To the contrary, Cuda et al. (2009) clearly stated:
“We also found that populations of P. ichini s.l. [sensu lato, emphasis added] from two geographic locations in Brazil differed in their ability to attack Florida genotypes of S. terebinthifolius (Manrique et al. 2008). Our laboratory colony was established initially with thrips collected near Curitiba, Paraná state, Brazil. However, contrary to what was reported in Manrique et al. (2008), the colony was later supplemented with thrips obtained from several source populations during the course of this study […] In retrospect, we observed higher survival and reproduction of the thrips on Florida S. terebinthifolius plants in the laboratory in 2003 (Cuda et al. 2008), which coincided with the addition of thrips obtained from these other geographic locations [Rio de Janeiro and Minas Gerais states]. Thrips populations from Rio de Janeiro, Minas Gerais, and Paraná states appear to be distinct taxa. The population from Minas Gerais in particular was found to be better adapted to the Florida genotypes yet exhibited the same preference for S. terebinthifolius and S. molle (Manrique et al. 2008). These findings emphasize the importance of matching the appropriate taxa of P. ichini s.l. [sensu lato, emphasis added] with Florida genotypes of S. terebinthifolius to increase the likelihood of establishment and successful biological control of this invasive weed.”
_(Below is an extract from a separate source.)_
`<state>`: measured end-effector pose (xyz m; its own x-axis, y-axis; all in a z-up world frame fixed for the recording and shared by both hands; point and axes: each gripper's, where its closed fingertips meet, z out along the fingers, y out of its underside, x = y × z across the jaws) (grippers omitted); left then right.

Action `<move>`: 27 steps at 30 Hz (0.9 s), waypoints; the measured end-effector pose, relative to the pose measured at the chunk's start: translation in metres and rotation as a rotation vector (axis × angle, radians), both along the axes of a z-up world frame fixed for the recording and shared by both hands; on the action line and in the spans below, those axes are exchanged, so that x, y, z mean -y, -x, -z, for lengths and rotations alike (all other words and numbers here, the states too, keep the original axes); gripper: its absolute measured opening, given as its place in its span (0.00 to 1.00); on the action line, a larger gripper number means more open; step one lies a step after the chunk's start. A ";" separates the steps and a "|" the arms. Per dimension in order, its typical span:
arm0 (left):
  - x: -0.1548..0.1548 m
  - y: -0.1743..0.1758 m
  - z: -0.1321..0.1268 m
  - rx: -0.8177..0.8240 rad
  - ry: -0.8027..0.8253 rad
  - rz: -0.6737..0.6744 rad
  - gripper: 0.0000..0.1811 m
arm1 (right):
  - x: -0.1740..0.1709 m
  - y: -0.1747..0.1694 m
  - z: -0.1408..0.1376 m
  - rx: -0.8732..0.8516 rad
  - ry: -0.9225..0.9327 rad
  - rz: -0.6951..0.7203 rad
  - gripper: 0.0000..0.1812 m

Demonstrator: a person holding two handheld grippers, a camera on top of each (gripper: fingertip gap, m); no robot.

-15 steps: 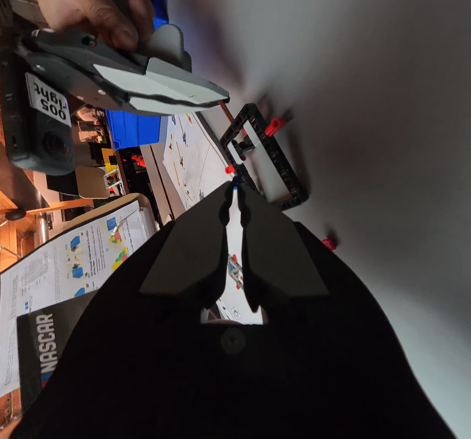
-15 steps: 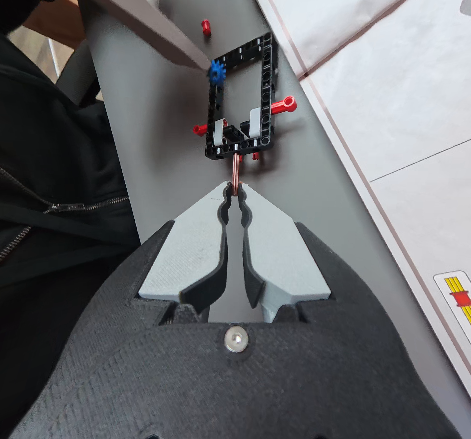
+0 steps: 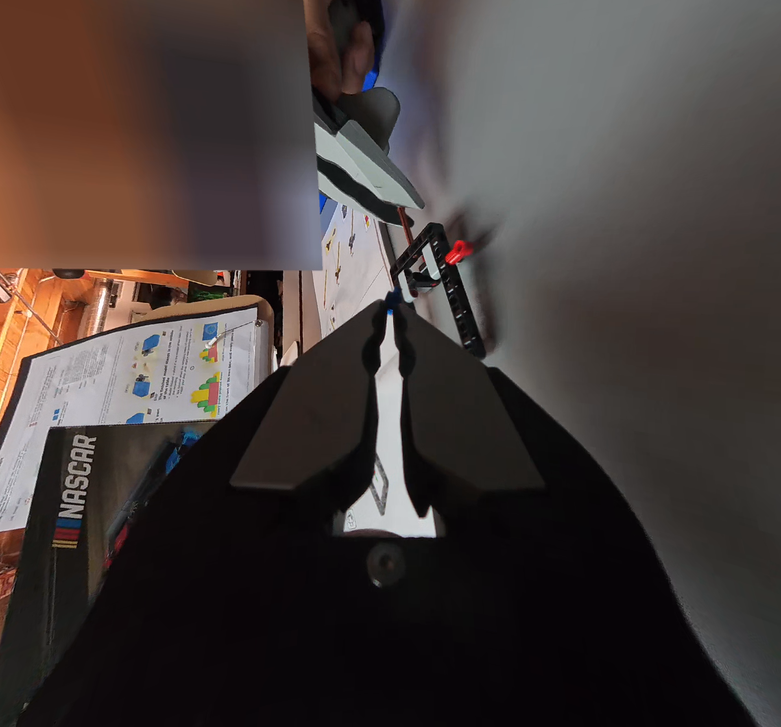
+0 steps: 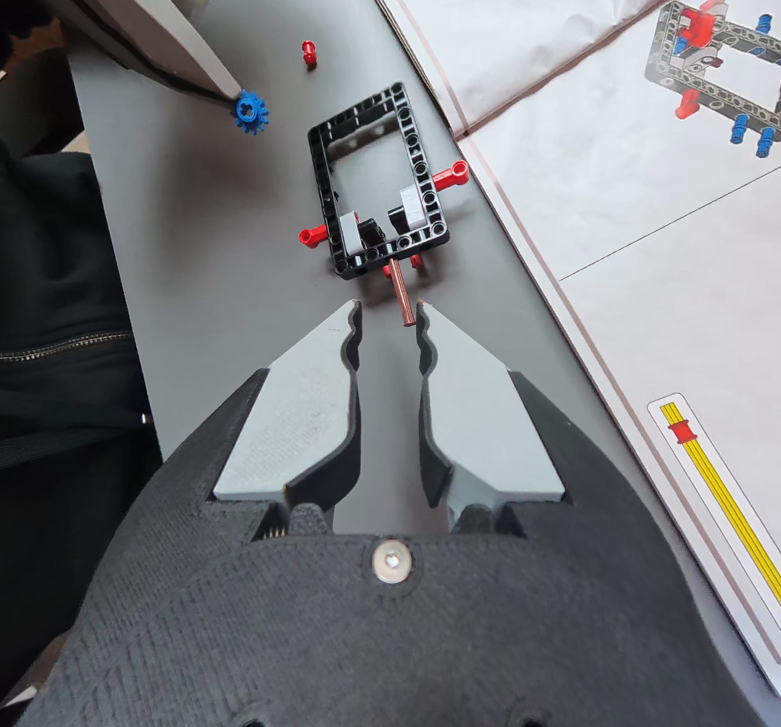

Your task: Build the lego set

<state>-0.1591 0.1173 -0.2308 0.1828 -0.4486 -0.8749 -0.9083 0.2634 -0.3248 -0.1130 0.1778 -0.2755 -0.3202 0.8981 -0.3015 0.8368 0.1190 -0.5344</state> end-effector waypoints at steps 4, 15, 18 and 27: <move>-0.002 0.000 0.005 -0.002 0.006 -0.002 0.00 | -0.003 0.000 0.005 -0.006 0.013 0.020 0.10; -0.004 0.005 0.010 0.013 0.023 0.004 0.00 | -0.001 0.005 0.005 -0.008 0.012 -0.019 0.01; -0.003 0.005 0.010 0.016 0.025 0.003 0.00 | -0.001 0.006 0.008 0.007 0.008 -0.025 0.01; -0.005 0.008 0.012 -0.019 0.033 0.016 0.00 | 0.003 0.005 0.009 0.021 0.029 -0.034 0.01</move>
<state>-0.1666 0.1218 -0.2429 0.1588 -0.4795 -0.8630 -0.9104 0.2671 -0.3160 -0.1180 0.1748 -0.2843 -0.3437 0.8775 -0.3346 0.8438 0.1321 -0.5202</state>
Pseudophilothrips ichini s.l. was used in the title and elsewhere in Cuda et al. (2009) because P. gandolfoi was not described until the following year (Mound et al. 2010). However, conclusive evidence that the name P. ichini was correctly applied in the papers by Cuda et al. (2008, 2009) is based on laboratory rearing data. Cuda et al. (2008) clearly showed that the thrips laboratory colony after Jun 2003 was dominated by P. ichini, not P. gandolfoi. According to Manrique et al. (2008), survival rate (<1%) and adult longevity (<9 d) of Pseudophilothrips sp. near ichini on Florida Brazilian peppertree haplotypes and their hybrids was extraordinarily low. Consequently, because Pseudophilothrips sp. near ichini is poorly adapted to the hosts used in that study (Florida Brazilian peppertrees; Peruvian peppertree, Schinus molle L.), it would have been impossible to rear in the laboratory over 1,100 adults per month for more than 2 yr. As more than 100 adult thrips per day were produced in Oct 2003 (Cuda et al. 2008), the species concerned must have been P. ichini [sensu stricto], not the yet-to-be described cyrptic species P. gandolfoi.
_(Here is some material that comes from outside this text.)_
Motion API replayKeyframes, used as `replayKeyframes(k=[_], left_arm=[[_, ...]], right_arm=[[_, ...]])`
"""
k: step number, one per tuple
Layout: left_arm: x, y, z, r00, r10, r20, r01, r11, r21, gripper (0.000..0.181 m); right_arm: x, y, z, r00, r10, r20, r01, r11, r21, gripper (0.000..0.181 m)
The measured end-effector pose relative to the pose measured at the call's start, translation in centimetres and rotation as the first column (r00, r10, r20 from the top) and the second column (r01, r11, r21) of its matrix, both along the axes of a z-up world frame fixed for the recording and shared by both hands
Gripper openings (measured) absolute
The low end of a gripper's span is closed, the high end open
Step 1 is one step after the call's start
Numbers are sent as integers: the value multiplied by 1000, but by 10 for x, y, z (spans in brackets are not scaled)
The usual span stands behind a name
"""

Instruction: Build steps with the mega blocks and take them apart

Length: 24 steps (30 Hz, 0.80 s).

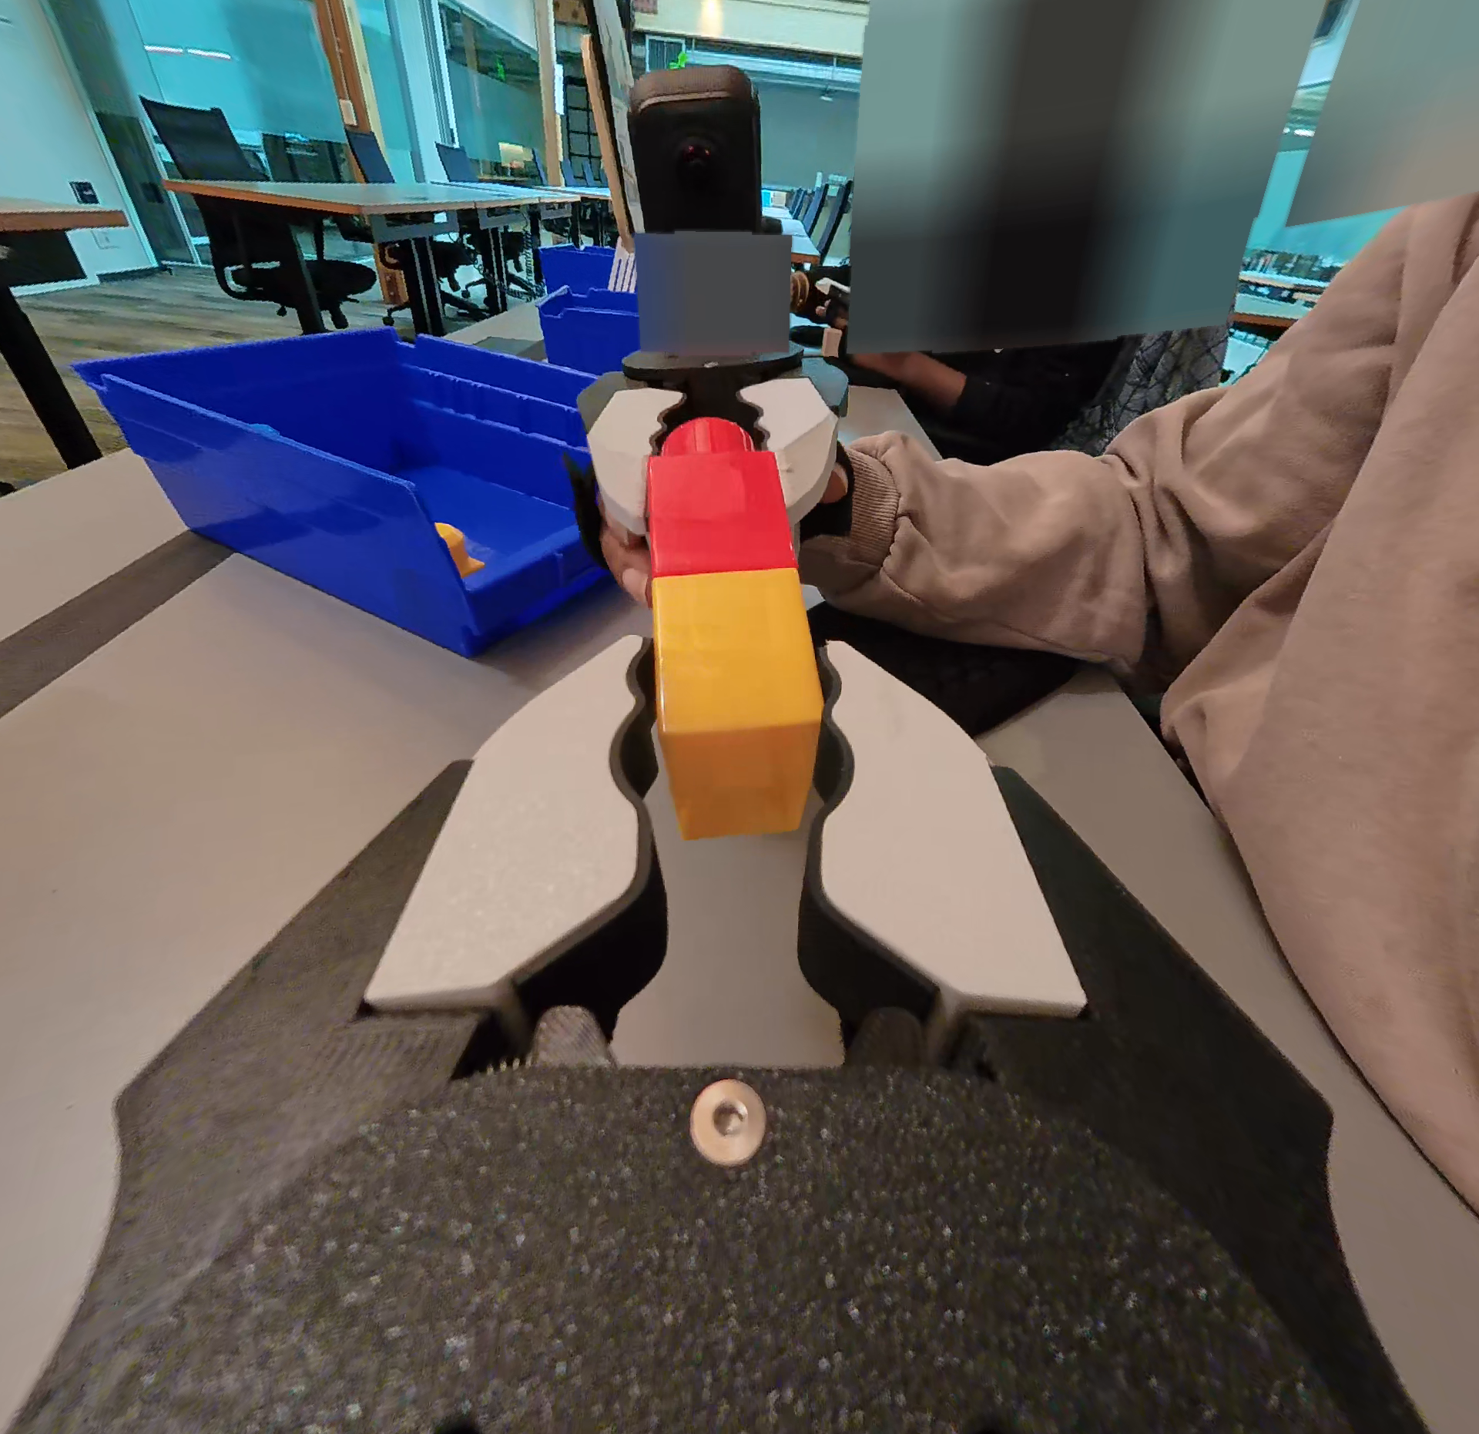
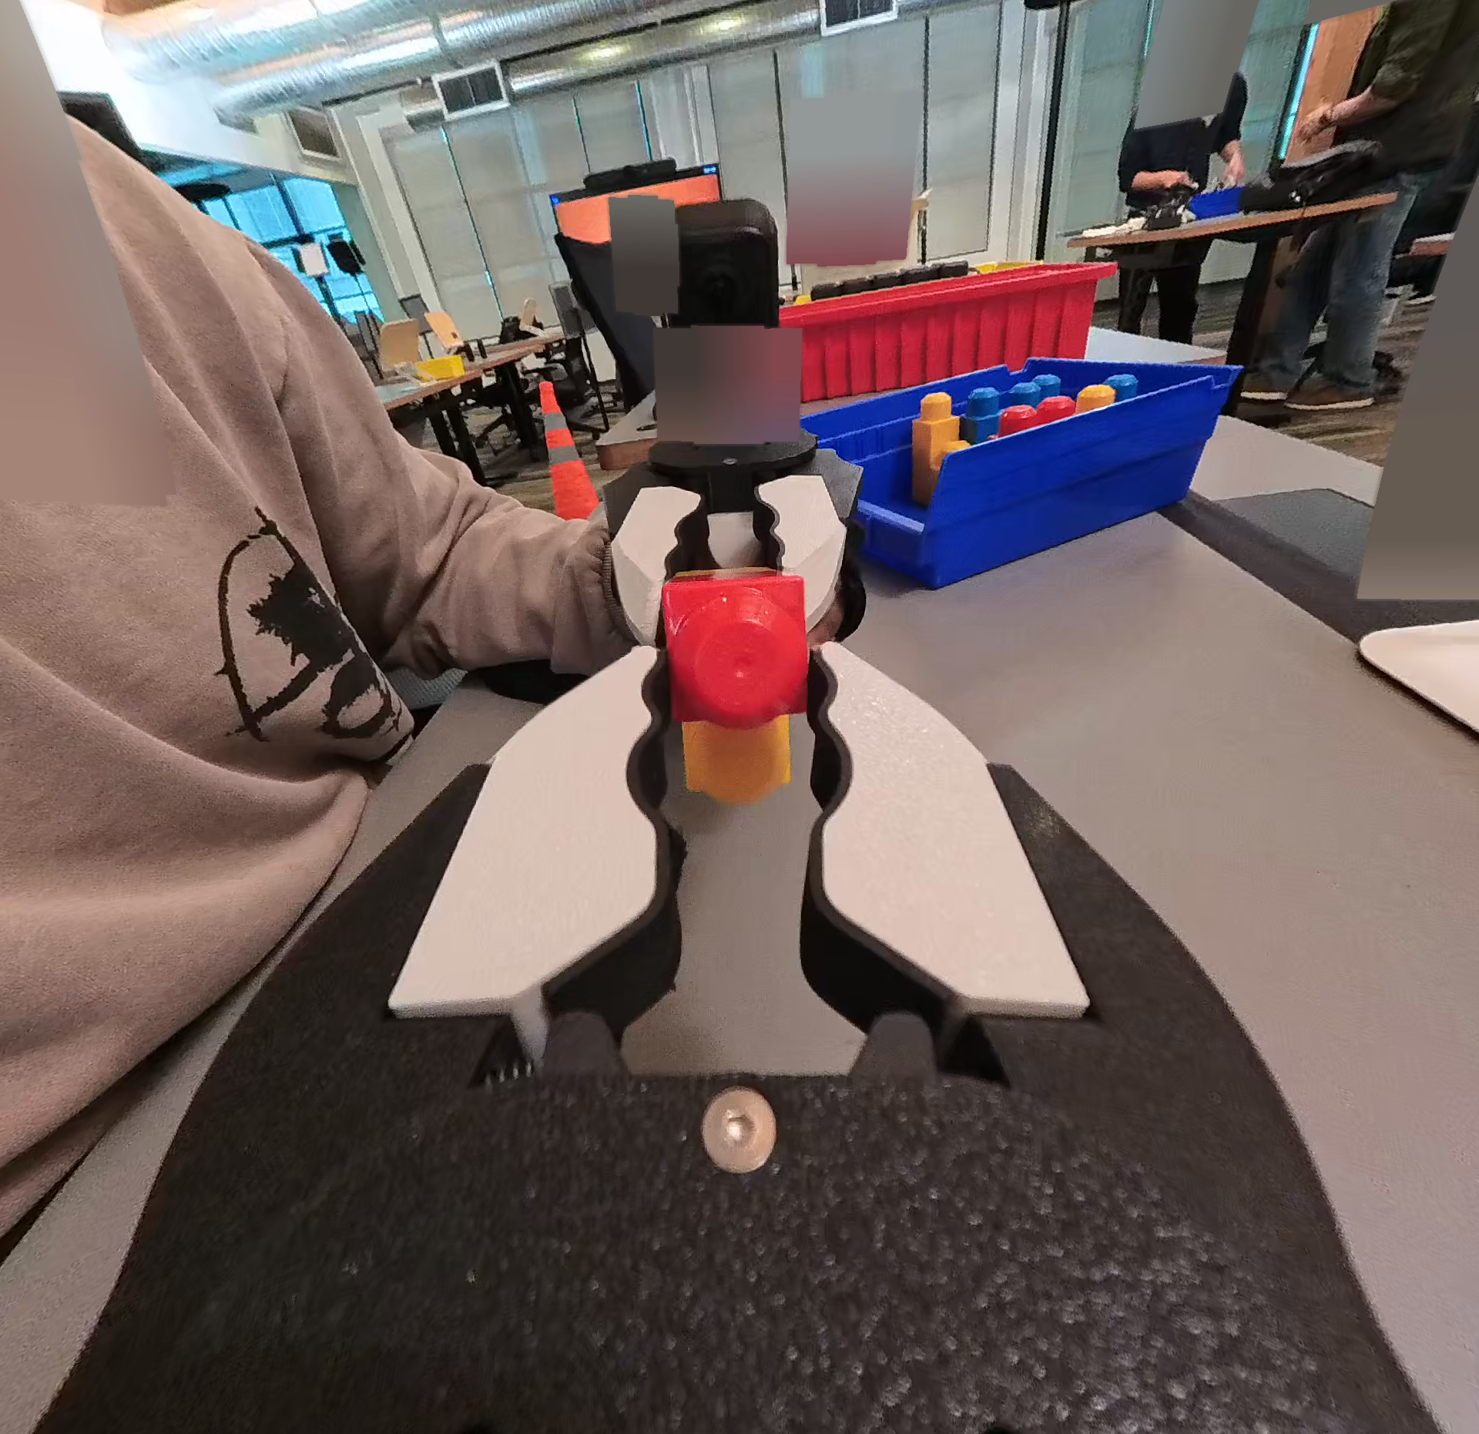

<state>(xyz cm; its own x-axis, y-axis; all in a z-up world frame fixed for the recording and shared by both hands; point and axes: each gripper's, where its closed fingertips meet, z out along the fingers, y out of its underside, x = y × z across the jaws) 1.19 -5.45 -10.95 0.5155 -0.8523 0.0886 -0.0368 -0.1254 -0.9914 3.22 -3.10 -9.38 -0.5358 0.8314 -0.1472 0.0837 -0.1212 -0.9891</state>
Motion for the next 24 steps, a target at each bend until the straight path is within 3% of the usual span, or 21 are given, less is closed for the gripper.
replayKeyframes(k=[24], left_arm=[[3, -1, -7, 999, -26, -28, 25, 999, -22, 37]], right_arm=[[5, 1, 12, 999, -7, -40, 8, 1000, 18, 27]])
Wheeler et al. (2016a) further stated that results of quarantine host specificity tests for P. ichini and its possible role in the biological control of Brazilian peppertree would be published in a subsequent paper. In retrospect, larval survival and adult development data from the host specificity tests reported by Cuda et al. (2009) suggest that both species of thrips were present and contributed data. Although further host specificity testing of P. ichini may be warranted, both thrips are Schinus specialists and each appears to have become highly adapted to specific genotypes of Brazilian peppertree (Cuda et al. 2012). However, because P. ichini has higher fitness on the Florida Brazilian peppertree genotypes than does P. gandolfoi (Manrique et al. 2008), a strong case can be made for its release in Florida as a biological control agent of Brazilian peppertree. Furthermore, recent laboratory cold-tolerance and (host health?) impact studies indicate that P. ichini is already adapted both to Florida's climate and to other geographic areas in the continental USA where Brazilian peppertree is invasive, and therefore is likely to reduce the weed's growth and reproduction post-release (Manrique et al. 2014).